## The data

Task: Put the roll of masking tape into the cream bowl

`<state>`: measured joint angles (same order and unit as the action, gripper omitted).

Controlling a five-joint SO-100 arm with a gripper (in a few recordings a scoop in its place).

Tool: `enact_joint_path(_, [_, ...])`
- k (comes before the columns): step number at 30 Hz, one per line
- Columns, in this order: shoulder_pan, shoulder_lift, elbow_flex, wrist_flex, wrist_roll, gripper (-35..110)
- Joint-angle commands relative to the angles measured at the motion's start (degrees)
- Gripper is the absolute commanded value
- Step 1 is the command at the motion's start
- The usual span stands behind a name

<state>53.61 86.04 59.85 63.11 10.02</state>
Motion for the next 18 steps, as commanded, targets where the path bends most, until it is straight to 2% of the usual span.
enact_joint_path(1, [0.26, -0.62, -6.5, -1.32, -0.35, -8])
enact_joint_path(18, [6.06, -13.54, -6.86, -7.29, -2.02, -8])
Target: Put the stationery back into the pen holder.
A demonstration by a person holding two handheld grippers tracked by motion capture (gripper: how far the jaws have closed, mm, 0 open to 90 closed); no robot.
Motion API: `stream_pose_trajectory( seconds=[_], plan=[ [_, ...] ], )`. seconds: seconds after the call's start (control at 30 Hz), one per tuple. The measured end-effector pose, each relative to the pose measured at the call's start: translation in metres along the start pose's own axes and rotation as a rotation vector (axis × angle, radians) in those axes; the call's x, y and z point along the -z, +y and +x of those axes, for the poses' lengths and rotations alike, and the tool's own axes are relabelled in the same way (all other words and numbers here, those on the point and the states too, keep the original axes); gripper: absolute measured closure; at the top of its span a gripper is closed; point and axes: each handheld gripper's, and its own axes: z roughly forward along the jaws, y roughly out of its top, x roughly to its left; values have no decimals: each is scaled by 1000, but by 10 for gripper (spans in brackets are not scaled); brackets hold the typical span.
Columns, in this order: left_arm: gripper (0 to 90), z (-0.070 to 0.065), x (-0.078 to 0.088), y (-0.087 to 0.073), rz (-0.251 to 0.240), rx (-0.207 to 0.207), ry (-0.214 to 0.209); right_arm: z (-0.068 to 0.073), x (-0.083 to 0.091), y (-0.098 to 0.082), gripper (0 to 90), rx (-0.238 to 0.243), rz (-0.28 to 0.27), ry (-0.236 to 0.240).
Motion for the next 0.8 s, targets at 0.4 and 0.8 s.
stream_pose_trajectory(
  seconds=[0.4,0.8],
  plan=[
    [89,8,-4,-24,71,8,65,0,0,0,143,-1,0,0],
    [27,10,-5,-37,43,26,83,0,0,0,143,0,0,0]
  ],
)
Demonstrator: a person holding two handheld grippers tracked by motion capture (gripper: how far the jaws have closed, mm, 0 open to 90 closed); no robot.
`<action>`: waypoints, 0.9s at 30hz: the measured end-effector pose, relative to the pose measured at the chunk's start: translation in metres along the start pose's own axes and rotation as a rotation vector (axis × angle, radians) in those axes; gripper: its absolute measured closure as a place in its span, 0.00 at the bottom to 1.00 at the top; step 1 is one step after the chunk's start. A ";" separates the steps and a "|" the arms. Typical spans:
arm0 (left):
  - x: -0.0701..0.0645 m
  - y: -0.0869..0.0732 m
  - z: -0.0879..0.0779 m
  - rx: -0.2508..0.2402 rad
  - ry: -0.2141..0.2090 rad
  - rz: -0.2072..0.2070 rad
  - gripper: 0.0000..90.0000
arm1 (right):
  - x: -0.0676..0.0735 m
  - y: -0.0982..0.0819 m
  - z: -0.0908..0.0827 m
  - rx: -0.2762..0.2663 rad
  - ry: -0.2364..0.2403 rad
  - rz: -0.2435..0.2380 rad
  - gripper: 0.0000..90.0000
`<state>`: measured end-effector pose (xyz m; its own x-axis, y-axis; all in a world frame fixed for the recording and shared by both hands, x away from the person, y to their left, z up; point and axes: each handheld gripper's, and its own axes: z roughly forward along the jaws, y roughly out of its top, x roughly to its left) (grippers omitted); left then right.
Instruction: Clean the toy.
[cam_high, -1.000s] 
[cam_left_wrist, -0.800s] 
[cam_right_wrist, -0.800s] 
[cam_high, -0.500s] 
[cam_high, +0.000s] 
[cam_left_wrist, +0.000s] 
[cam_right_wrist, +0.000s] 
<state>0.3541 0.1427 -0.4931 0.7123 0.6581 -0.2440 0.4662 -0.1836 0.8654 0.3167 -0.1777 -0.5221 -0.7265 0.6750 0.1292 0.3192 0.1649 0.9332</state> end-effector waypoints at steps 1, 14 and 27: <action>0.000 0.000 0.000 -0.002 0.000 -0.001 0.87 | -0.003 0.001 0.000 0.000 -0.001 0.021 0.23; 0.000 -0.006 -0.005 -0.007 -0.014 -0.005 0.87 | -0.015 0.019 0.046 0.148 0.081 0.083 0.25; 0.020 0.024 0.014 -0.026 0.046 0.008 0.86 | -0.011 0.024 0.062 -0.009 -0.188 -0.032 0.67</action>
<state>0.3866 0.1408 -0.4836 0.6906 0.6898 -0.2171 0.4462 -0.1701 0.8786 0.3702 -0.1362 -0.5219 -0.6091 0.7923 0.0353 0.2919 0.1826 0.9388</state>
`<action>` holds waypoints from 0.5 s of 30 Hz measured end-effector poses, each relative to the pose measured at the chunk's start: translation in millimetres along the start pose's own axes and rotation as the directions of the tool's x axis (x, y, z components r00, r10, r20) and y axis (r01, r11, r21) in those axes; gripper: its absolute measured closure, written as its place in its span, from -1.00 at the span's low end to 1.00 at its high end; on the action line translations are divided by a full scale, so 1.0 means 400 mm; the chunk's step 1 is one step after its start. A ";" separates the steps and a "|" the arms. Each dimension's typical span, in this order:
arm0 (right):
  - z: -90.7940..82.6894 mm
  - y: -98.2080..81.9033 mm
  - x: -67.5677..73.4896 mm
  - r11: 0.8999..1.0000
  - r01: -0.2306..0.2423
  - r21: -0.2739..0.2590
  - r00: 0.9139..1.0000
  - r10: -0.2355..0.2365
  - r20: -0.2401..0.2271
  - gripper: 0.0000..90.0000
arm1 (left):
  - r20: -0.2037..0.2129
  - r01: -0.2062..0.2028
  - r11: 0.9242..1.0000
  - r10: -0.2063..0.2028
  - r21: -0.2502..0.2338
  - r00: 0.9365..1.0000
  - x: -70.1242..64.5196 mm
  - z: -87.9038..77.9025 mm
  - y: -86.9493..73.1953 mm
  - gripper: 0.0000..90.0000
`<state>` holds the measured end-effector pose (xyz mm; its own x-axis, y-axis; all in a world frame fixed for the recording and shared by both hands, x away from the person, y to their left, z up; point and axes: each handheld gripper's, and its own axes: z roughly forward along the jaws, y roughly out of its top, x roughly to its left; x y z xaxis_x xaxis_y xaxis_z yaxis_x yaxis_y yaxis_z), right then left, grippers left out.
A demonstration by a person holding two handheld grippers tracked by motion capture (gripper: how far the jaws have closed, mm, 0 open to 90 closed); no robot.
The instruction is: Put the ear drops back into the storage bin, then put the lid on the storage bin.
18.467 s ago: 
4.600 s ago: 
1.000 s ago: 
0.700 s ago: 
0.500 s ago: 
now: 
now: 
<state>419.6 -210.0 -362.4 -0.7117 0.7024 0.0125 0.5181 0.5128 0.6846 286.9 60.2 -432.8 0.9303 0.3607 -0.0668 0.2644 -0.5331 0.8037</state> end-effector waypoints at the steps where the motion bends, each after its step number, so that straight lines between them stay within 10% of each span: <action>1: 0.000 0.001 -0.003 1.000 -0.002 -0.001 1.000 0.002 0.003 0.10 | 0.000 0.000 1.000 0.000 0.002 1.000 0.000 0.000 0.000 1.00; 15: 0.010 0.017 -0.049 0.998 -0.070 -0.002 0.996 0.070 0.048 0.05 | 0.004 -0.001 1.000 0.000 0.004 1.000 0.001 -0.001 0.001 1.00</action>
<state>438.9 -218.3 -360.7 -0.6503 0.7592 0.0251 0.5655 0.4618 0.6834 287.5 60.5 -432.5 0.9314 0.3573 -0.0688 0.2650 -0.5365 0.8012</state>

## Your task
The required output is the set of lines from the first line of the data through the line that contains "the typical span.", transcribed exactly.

## Exercise response
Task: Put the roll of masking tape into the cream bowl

`<state>`: measured joint angles (same order and unit as the action, gripper omitted).

Controlling a five-joint SO-100 arm with a gripper (in a few recordings a scoop in its place).

Tool: `enact_joint_path(_, [_, ...])`
- k (comes before the columns): step number at 30 Hz, one per line
- Columns, in this order: shoulder_pan, shoulder_lift, elbow_flex, wrist_flex, wrist_roll, gripper (-35..110)
- Joint-angle commands relative to the angles measured at the motion's start (degrees)
- Gripper is the absolute commanded value
- Step 1 is the command at the motion's start
- The usual span stands behind a name

<state>53.61 86.04 59.85 63.11 10.02</state>
Motion for the next 18 steps, as commanded, targets where the path bends most, until it is straight to 2% of the usual span.
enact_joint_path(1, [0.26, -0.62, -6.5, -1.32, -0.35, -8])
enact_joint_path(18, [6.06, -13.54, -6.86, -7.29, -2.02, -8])
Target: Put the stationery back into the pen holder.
A demonstration by a person holding two handheld grippers tracked by motion capture (gripper: how far the jaws have closed, mm, 0 open to 90 closed); no robot.
Motion API: `stream_pose_trajectory( seconds=[_], plan=[ [_, ...] ], )`. seconds: seconds after the call's start (control at 30 Hz), one per tuple. The measured end-effector pose, each relative to the pose measured at the call's start: translation in metres along the start pose's own axes and rotation as a rotation vector (axis × angle, radians) in those axes; the call's x, y and z point along the -z, +y and +x of those axes, for the poses' lengths and rotations alike, and the tool's own axes are relabelled in the same way (all other words and numbers here, those on the point and the states too, keep the original axes); gripper: absolute measured closure; at the top of its span a gripper is closed; point and axes: each handheld gripper's, and its own axes: z roughly forward along the jaws, y roughly out of its top, x roughly to its left; values have no decimals: each is scaled by 1000, but by 10 for gripper (spans in brackets are not scaled); brackets hold the typical span.

That completes the output for this exercise.